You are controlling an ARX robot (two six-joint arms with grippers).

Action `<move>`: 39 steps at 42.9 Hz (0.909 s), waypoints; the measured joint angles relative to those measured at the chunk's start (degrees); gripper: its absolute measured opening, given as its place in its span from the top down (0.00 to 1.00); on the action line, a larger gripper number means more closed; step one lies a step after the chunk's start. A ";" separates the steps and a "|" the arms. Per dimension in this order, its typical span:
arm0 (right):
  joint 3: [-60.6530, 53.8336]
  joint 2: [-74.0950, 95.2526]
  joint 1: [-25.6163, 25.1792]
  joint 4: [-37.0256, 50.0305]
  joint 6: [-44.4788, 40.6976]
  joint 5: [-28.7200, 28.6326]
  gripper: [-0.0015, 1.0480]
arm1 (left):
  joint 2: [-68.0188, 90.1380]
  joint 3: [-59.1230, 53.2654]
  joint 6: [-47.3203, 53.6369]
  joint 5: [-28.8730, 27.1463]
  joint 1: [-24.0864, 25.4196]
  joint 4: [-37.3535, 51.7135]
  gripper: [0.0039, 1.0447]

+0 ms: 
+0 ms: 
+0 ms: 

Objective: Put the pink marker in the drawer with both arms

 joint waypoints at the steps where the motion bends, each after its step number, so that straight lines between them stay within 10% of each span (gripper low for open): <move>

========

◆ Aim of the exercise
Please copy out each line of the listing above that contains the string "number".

◆ Result of this task
Action `<move>`: 39 steps at 42.9 Hz (0.909 s), waypoints; the measured joint angles relative to those measured at the chunk's start (degrees); gripper: its absolute measured opening, given as its place in its span from the top down (0.00 to 1.00); on the action line, a larger gripper number means more closed; step one lies a step after the chunk's start. A ";" separates the steps and a "|" the arms. Per dimension in this order, its typical span:
 joint waypoints at the steps where the motion bends, each after its step number, so that straight lines between them stay within 10% of each span (gripper low for open): <move>

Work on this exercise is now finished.